→ TO DO: Quote the records that follow in full, leaving the pictures out.
### SUPPLIED DATA
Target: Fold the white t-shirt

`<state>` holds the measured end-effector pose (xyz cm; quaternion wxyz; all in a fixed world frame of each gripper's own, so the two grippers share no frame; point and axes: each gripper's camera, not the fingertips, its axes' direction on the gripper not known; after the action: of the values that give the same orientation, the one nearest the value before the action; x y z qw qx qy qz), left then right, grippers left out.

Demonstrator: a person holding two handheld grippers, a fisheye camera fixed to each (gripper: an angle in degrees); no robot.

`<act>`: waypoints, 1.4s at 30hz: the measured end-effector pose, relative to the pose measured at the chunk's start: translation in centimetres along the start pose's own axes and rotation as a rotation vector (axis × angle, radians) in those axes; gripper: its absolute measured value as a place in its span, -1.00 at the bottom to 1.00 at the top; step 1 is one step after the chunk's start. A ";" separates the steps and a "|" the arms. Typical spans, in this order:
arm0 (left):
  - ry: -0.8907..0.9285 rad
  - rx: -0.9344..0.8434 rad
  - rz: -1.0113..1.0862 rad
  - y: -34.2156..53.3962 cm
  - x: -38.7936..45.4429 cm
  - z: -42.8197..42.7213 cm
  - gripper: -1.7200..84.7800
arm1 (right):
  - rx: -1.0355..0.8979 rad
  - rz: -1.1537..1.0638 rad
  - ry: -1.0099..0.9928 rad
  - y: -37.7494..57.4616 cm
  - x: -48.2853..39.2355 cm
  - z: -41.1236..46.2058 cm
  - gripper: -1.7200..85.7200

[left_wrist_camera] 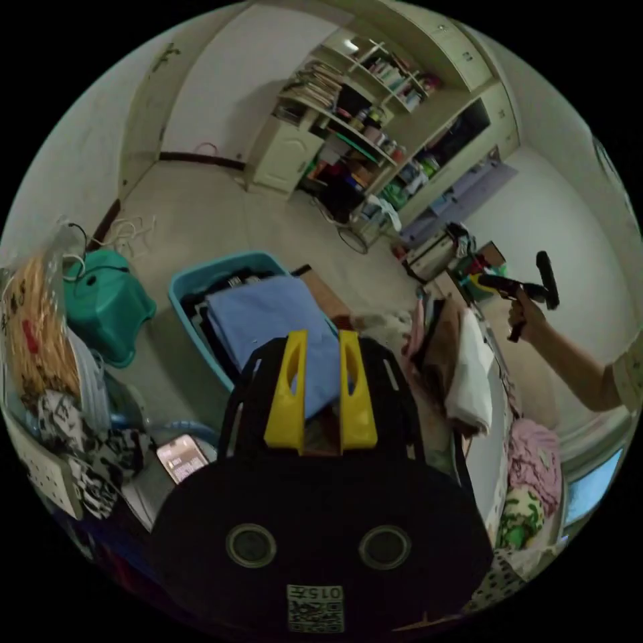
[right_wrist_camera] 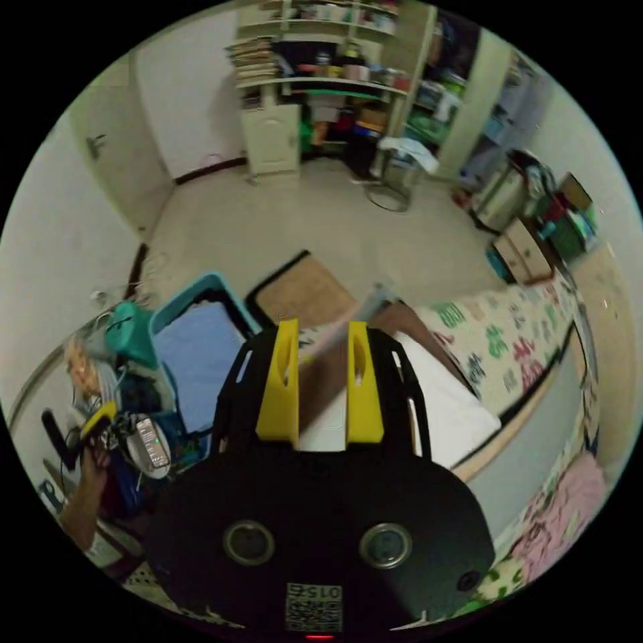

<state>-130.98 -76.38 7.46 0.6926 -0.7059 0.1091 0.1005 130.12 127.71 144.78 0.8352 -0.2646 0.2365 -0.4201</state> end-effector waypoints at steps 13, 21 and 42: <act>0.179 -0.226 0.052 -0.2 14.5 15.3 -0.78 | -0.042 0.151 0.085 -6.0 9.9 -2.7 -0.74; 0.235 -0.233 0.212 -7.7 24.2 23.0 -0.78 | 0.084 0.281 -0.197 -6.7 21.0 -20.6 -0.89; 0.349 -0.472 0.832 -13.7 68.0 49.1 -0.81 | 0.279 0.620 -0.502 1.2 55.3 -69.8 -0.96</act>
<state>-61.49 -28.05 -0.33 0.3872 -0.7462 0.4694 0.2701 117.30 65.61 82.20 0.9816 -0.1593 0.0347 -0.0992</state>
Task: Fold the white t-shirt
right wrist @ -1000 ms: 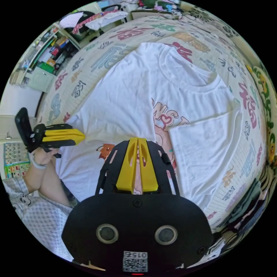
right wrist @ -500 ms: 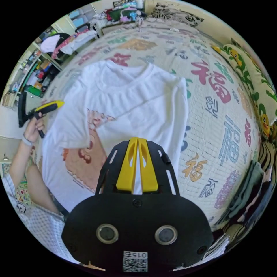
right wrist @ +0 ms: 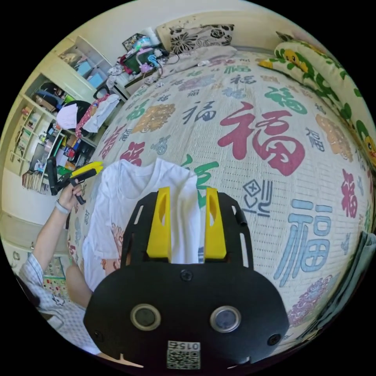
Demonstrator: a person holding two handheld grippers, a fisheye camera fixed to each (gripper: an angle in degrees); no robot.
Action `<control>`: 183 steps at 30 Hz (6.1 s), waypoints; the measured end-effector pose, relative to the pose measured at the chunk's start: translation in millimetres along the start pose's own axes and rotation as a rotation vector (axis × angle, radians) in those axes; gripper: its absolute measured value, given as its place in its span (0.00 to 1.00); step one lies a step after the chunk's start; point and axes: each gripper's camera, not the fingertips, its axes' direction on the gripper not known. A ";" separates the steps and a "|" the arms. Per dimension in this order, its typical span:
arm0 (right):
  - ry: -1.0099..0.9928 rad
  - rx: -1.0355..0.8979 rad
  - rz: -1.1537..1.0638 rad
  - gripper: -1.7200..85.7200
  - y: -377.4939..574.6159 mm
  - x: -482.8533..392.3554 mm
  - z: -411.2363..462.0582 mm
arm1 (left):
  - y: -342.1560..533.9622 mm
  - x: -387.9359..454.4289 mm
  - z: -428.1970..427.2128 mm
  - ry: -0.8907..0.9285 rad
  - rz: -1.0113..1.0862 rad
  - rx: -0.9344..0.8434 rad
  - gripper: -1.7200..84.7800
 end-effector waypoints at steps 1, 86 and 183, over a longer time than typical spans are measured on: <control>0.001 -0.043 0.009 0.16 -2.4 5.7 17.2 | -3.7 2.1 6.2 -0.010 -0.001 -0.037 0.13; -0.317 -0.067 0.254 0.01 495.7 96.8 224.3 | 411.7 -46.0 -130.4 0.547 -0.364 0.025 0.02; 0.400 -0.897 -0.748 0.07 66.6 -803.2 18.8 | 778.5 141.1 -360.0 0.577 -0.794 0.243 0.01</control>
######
→ EXERCISE RESULT:
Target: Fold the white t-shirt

`<state>` holds the measured end-effector pose (xyz cm; quaternion wxyz; all in a fixed world frame of each gripper's own, so the two grippers share no frame; point and axes: each gripper's camera, not the fingertips, its axes' direction on the gripper not known; after the action: of the values that give the same orientation, the one nearest the value before the action; x y z qw qx qy qz), left then right, grippers left out.

Demonstrator: a person holding two handheld grippers, a fisheye camera fixed to each (gripper: an angle in degrees); no robot.

`<act>`: waypoints, 1.4s at 30hz: the measured end-effector pose, relative to the pose measured at the chunk's start: translation in centimetres along the start pose's own axes and rotation as a rotation vector (axis × angle, radians) in those axes; gripper: its absolute measured value as a place in its span, -1.00 at the bottom to 1.00 at the top; step 1 is one step after the chunk's start. A ";" separates the steps and a "|" the arms. Typical spans, in this order:
arm0 (left):
  - ry: -0.8907..0.9285 rad
  - rx: -0.9344..0.8434 rad
  - rz: -1.0113..1.0862 rad
  - y: -34.2156..53.3962 cm
  - x: -38.7936..45.4429 cm
  - z: -42.8197..42.7213 cm
  - gripper: -1.7200..84.7800
arm1 (right):
  - rx: -1.0355..0.8979 rad
  - rz: -1.1537..1.0638 rad
  - ry: -1.0099..0.9928 rad
  - y: -37.7494..57.4616 cm
  - x: -48.2853..39.2355 cm
  - z: -41.1236..46.2058 cm
  - gripper: -1.7200..85.7200

[left_wrist_camera] 
[right_wrist_camera] 

<state>-130.98 -76.38 7.46 0.6926 -0.7059 0.1091 0.1005 130.12 127.71 144.78 0.8352 -0.2646 0.2365 -0.4201</state> end-effector waypoints at steps 13, 21 and 42: <act>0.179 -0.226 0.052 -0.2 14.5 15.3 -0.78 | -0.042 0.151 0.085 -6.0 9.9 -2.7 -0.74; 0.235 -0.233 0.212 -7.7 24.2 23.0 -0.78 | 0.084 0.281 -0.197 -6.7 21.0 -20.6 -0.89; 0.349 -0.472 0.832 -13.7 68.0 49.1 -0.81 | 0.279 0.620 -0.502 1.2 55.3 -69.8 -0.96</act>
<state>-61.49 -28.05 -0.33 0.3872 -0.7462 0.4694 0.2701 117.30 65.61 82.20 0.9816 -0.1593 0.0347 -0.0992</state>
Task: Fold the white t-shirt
right wrist @ -1000 ms: 
right wrist @ -500 ms: 
right wrist @ +0 ms: 
Demonstrator: a person holding two handheld grippers, a fisheye camera fixed to each (gripper: an angle in degrees); no robot.
Action `<control>`: 183 steps at 30 Hz (6.1 s), waypoints; the measured end-effector pose, relative to the pose measured at the chunk's start: translation in millimetres along the start pose's own axes and rotation as a rotation vector (axis × angle, radians) in those axes; gripper: its absolute measured value, given as its place in its span (0.00 to 1.00); step one lies a step after the chunk's start; point and axes: each gripper's camera, not the fingertips, its axes' direction on the gripper not known. A ";" separates the steps and a "|" the arms. Per dimension in this order, its typical span:
arm0 (right):
  - ry: -1.0099..0.9928 rad
  - rx: -1.0355..0.8979 rad
  - rz: -1.1537..1.0638 rad
  - gripper: -1.7200..85.7200
  - y: -377.4939..574.6159 mm
  - x: -482.8533..392.3554 mm
  - z: -411.2363..462.0582 mm
arm1 (left):
  - y: -342.1560..533.9622 mm
  - x: -387.9359..454.4289 mm
  - z: -428.1970..427.2128 mm
  - ry: -0.8907..0.9285 rad
  - rz: -1.0113..1.0862 rad
  - rx: -0.9344..0.8434 rad
  - gripper: -1.7200..84.7800
 end-effector waypoints at steps 1, 86 and 183, over a longer time than typical spans are measured on: <control>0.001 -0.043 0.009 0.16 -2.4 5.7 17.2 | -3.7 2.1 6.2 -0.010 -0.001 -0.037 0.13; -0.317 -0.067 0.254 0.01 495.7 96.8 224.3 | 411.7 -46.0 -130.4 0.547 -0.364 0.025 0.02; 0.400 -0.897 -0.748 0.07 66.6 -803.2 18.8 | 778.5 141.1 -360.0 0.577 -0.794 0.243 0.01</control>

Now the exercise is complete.